The vast majority of the tumors arising from the bladder are of urothelial origin. Nonurothelial tumors of the bladder comprise less than 5% of all bladder malignancies. These include mesenchymal tumors, among which LMS are the most common, accounting for 0.1% of all primary bladder tumors.[1]

The proposed risk factors for the development of LMS within the bladder include the presence of retinoblastoma gene mutation, cyclophosphamide exposure, and pelvic radiation therapy, however, the vast majority of cases, as in our patient, do not have any identifiable predisposing causes. Although the peak incidence has been reported to be in the seventh to ninth decade of life,[1],[2],[3] patients with the afore-mentioned risk factors present at a younger age, in the second to third decades.[4]

The presenting symptoms are attributable to the mechanical effect of the mass within the bladder causing storage or voiding symptoms based on the location of the mass within the bladder. Hematuria develops when the mass ulcerates and has been reported to be the most common symptom in most series.[2] The lesion is usually first detected on imaging studies and subsequently confirmed on cystoscopy and biopsy. Microscopically, infiltrative interlacing fascicles of spindle cells are noted. Vimentin, muscle-specific actin, and desmin are usually positive on immunohistochemistry. Epithelial markers and ALK-1 are usually negative. Bladder leiomyoma in contrast to LMS are noninfiltrative smooth muscle tumors, lacking mitotic activity, cytologic atypia, and necrosis.[5] Other spindle cell lesions including, sarcomatoid carcinoma, inflammatory myofibroblastic tumor, and postoperative spindle cell nodule need to be distinguished from LMS. This is usually accomplished by histology and immunochemistry.[6]
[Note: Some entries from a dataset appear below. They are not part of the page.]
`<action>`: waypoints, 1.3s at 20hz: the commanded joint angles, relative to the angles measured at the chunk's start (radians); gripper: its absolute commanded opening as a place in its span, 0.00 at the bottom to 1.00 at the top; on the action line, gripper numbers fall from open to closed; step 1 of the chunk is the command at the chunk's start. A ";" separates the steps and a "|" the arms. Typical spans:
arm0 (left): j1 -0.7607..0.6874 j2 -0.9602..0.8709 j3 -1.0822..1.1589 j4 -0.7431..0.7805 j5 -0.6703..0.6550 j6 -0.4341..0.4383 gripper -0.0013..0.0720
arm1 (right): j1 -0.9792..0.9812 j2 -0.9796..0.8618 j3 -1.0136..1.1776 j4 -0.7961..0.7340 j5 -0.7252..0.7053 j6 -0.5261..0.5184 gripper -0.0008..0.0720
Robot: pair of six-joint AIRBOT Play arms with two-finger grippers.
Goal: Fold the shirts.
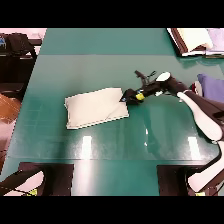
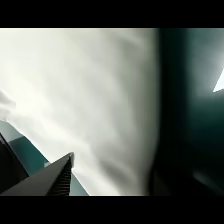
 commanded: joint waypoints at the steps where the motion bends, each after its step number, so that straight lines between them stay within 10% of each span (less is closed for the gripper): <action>1: -0.001 0.001 -0.005 -0.024 -0.008 0.000 0.06 | 0.104 -0.101 0.119 0.077 -0.007 0.002 0.59; 4: -0.016 -0.008 -0.010 -0.023 -0.036 -0.001 0.06 | 0.140 -0.143 0.214 0.068 -0.008 0.002 0.03; 26: -0.245 -0.014 -0.010 -0.079 0.051 -0.009 0.06 | -1.021 0.283 0.323 -0.242 -0.020 0.100 0.03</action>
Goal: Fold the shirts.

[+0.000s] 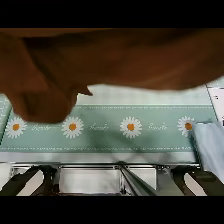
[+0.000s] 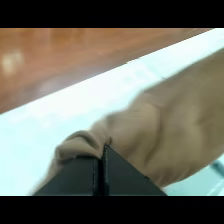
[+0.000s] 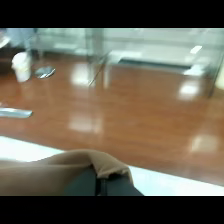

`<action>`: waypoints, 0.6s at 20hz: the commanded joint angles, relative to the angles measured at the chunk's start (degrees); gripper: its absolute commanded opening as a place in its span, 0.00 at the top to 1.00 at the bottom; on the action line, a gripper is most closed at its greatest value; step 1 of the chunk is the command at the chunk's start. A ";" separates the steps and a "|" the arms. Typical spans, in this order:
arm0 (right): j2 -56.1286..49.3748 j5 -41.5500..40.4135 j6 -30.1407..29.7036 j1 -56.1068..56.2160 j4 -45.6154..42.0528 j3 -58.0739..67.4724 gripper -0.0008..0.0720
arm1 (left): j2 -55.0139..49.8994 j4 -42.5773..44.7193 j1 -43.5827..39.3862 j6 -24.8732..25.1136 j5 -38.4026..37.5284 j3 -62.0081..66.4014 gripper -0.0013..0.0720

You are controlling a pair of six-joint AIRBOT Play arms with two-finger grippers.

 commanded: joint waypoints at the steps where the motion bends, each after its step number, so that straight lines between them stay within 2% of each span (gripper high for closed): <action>1: 5.53 3.63 0.15 0.02 -4.09 0.39 0.96 | 7.39 4.46 0.13 -1.20 -2.19 -0.17 0.96; 5: 6.67 7.56 0.15 0.02 -6.10 0.35 0.96 | 10.21 5.97 -7.98 -1.79 -2.75 -0.20 0.96; 7: 6.67 7.67 0.35 0.02 -6.82 -0.52 0.96 | 9.79 9.55 -11.04 -1.81 -4.00 -0.76 0.96; 10: 6.60 7.43 0.37 0.02 -6.78 -5.88 0.96 | 9.46 17.81 -11.52 -2.23 -3.82 -6.75 0.96; 12: 5.84 7.08 0.37 0.02 -6.51 -11.32 0.96 | 8.13 18.56 -11.52 -2.23 -3.15 -13.68 0.96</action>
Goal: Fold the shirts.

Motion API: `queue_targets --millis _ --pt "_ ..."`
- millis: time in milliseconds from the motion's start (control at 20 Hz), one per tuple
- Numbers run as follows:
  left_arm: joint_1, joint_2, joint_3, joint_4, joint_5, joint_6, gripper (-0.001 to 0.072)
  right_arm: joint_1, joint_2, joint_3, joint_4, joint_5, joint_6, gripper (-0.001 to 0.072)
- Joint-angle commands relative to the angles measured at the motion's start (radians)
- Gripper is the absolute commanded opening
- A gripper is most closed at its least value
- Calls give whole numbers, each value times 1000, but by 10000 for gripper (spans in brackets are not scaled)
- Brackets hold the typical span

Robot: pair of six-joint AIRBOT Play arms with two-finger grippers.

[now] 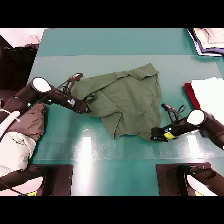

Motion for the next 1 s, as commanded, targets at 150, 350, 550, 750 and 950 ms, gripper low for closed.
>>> queue_targets --millis 150,350,550,750,950 --pt "200 48 433 2 -272 -54 25 -126 0 432 -8 35 -28 19" --pt "360 123 820 2 -290 -127 24 -311 0 857 -8 8 -45 19" --pt "423 195 1107 5 -215 -161 25 -459 0 1265 -8 26 -115 19" --pt "423 368 1121 2 -37 -161 25 -565 6 1598 -8 50 -126 19" --pt "423 515 1121 3 93 -158 24 -681 130 1563 -9 -46 -134 18"
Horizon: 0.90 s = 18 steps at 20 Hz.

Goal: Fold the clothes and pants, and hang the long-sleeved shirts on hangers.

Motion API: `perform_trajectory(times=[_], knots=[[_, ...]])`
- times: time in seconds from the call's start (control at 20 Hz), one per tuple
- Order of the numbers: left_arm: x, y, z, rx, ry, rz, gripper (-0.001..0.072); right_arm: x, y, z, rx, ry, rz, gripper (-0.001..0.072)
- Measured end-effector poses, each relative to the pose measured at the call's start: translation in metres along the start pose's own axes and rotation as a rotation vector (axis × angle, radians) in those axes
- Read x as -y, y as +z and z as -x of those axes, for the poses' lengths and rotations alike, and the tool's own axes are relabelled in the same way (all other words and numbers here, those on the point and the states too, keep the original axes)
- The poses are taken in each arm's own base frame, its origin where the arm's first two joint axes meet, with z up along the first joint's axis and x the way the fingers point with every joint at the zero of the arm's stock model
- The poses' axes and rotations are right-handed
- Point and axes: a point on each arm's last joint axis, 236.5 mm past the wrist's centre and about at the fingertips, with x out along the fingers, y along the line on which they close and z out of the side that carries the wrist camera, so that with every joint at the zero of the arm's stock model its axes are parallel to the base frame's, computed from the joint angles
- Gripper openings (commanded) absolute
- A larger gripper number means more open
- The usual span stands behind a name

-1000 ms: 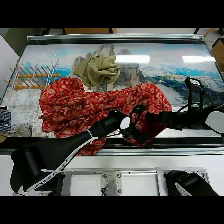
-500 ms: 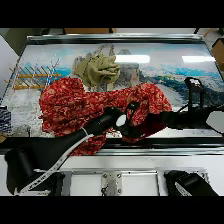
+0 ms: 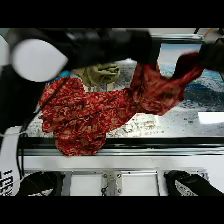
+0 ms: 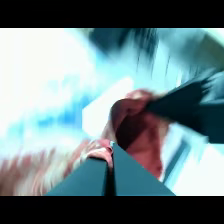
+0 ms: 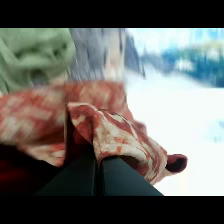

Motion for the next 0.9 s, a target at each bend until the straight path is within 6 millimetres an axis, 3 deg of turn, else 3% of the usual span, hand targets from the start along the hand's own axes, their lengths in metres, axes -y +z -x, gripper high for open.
perform_trajectory(times=[0.1,0.15,0.2,0.3,0.45,0.65,0.75,0.9], knots=[[0.000,0.036,0.021,0.127,0.004,-0.022,0.0012,-0.005,0.023,0.008,0.066,0.014,0.003,0.0012],[-0.009,0.043,0.029,0.159,0.023,-0.020,0.0012,-0.005,0.025,0.007,0.068,0.014,0.002,0.0012],[-0.020,0.042,0.034,0.160,0.050,-0.012,0.0012,-0.005,0.022,0.003,0.056,0.011,0.002,0.0013],[-0.049,0.017,0.037,0.081,0.113,0.019,0.0012,-0.001,0.001,-0.012,-0.020,0.000,-0.005,0.0012],[-0.091,-0.071,0.033,-0.194,0.204,0.093,0.0012,0.006,-0.062,-0.039,-0.217,-0.035,-0.015,0.0013],[-0.119,-0.205,0.044,-0.498,0.279,0.225,0.0013,0.003,-0.166,-0.059,-0.468,-0.062,-0.021,0.0013],[-0.126,-0.264,0.057,-0.610,0.310,0.300,0.0013,0.001,-0.201,-0.067,-0.536,-0.075,-0.040,0.0013],[-0.122,-0.321,0.071,-0.720,0.307,0.405,0.0013,0.001,-0.231,-0.078,-0.598,-0.100,-0.062,0.0014]])
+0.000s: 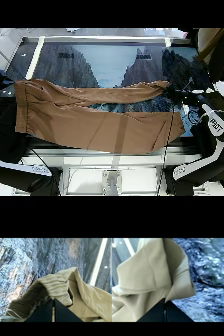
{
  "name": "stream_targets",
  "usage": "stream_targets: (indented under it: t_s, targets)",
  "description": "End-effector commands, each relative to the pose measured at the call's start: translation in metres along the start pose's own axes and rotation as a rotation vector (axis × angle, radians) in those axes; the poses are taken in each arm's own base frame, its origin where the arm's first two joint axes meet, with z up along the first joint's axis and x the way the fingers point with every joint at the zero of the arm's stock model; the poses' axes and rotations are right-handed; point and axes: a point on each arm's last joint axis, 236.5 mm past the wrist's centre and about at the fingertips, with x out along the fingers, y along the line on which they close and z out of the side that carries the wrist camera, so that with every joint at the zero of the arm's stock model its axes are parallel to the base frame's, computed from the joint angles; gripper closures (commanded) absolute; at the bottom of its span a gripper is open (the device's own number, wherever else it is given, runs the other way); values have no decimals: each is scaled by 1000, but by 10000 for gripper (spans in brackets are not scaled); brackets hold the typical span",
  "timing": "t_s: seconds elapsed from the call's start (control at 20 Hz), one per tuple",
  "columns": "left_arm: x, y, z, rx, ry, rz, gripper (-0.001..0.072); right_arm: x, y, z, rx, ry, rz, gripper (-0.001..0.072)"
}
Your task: Fold the clothes and pants, and hang the long-sleeved shirts on hangers.
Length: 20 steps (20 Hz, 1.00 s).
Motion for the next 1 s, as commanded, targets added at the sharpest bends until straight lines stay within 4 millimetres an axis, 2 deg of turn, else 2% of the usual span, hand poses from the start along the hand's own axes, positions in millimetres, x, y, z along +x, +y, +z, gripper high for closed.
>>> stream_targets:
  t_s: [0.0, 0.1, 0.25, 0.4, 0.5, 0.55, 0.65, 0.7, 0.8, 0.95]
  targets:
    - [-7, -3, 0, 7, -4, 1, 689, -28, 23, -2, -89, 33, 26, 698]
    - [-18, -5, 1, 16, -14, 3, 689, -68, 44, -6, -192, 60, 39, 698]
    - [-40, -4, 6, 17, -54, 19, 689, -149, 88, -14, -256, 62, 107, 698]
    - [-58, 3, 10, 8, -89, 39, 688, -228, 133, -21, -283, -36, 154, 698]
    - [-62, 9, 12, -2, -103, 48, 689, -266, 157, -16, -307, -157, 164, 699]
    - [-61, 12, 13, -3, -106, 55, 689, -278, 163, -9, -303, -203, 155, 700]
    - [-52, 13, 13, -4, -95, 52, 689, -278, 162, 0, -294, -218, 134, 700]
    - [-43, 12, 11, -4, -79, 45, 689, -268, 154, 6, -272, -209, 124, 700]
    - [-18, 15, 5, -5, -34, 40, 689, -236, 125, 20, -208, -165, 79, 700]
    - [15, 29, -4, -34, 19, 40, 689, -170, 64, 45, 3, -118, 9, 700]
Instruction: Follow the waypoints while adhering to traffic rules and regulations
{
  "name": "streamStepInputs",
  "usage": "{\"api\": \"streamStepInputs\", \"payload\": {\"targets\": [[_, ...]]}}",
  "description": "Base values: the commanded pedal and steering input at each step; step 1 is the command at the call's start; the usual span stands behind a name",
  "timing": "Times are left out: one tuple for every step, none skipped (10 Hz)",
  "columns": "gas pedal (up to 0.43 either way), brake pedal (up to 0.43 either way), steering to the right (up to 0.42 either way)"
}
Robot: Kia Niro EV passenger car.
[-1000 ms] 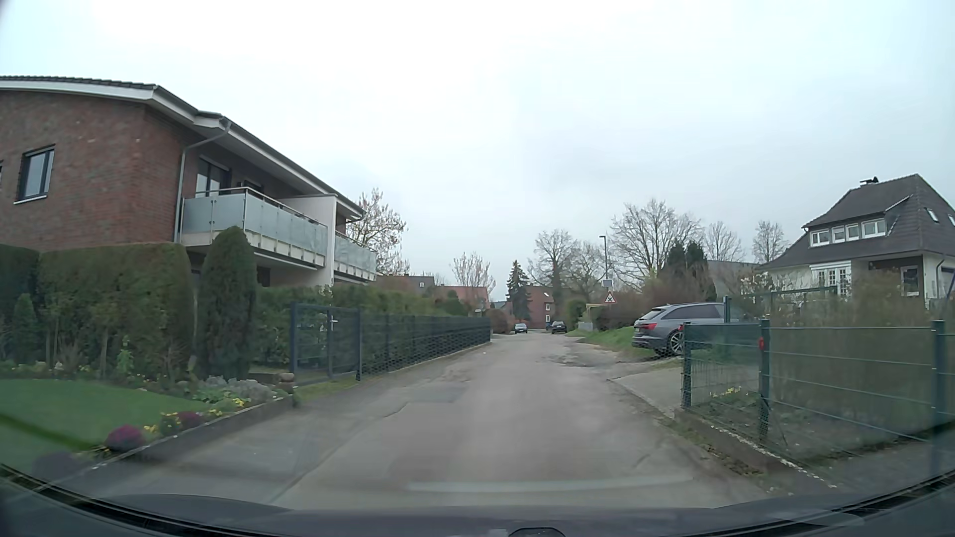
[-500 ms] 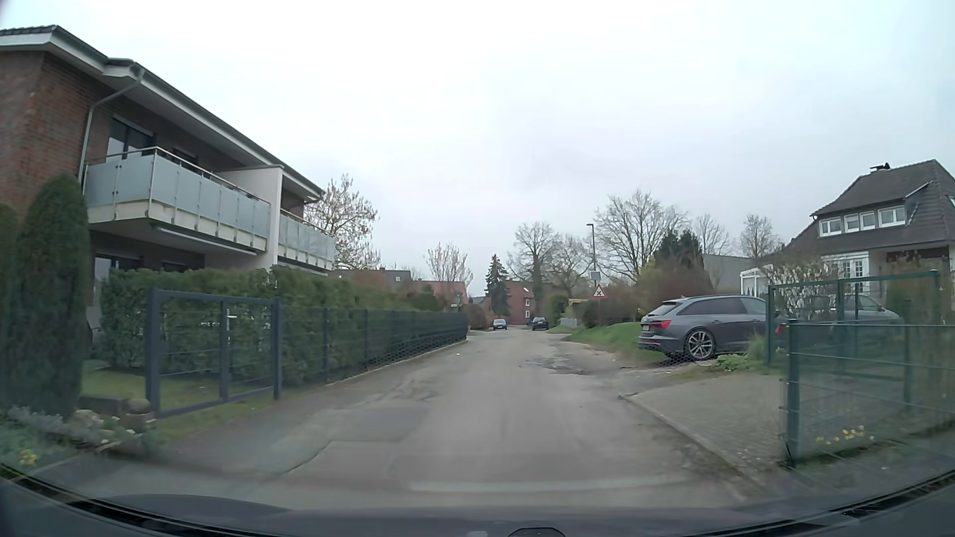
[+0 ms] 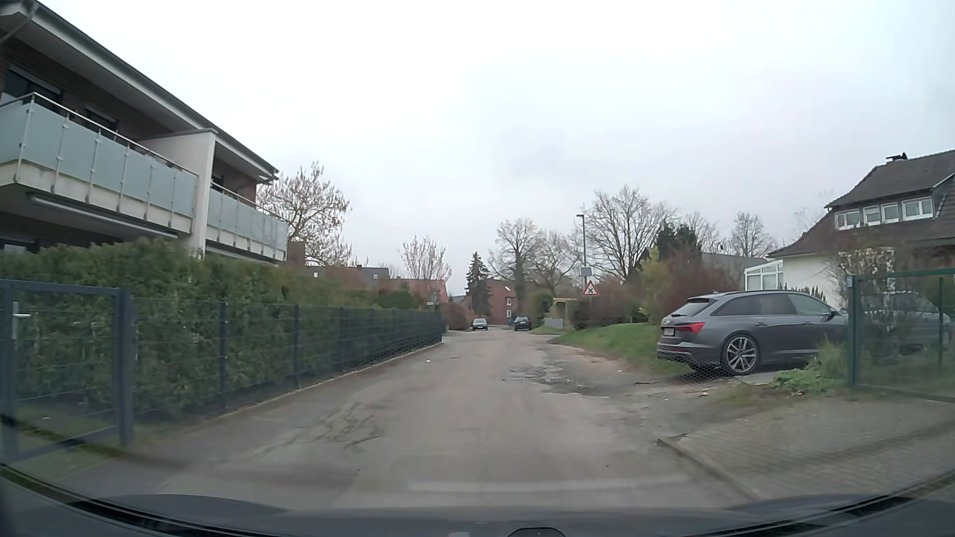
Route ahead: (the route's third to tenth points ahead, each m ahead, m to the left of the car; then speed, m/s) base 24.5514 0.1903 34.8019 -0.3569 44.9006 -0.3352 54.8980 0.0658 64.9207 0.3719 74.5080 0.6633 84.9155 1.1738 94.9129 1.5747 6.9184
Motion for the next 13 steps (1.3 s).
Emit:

LMS has been subdivided into low grade and high grade based on mitotic count (≥5/10 hpf) and nuclear atypia. In a series of 15 cases, no disease recurrences were reported during a mean follow-up of 62 months when the tumor had one or fewer mitotic figures.[7] The Memorial Sloan–Kettering Cancer Center soft-tissue sarcoma staging system is used to stage LMS of the bladder based on tumor grade, size, invasion, and presence of metastasis. Rodríguez et al. reported poorly differentiated histology in 63.2% cases in a series of 183 LMS, with 50% cases presenting with locally advanced or metastatic disease.[1]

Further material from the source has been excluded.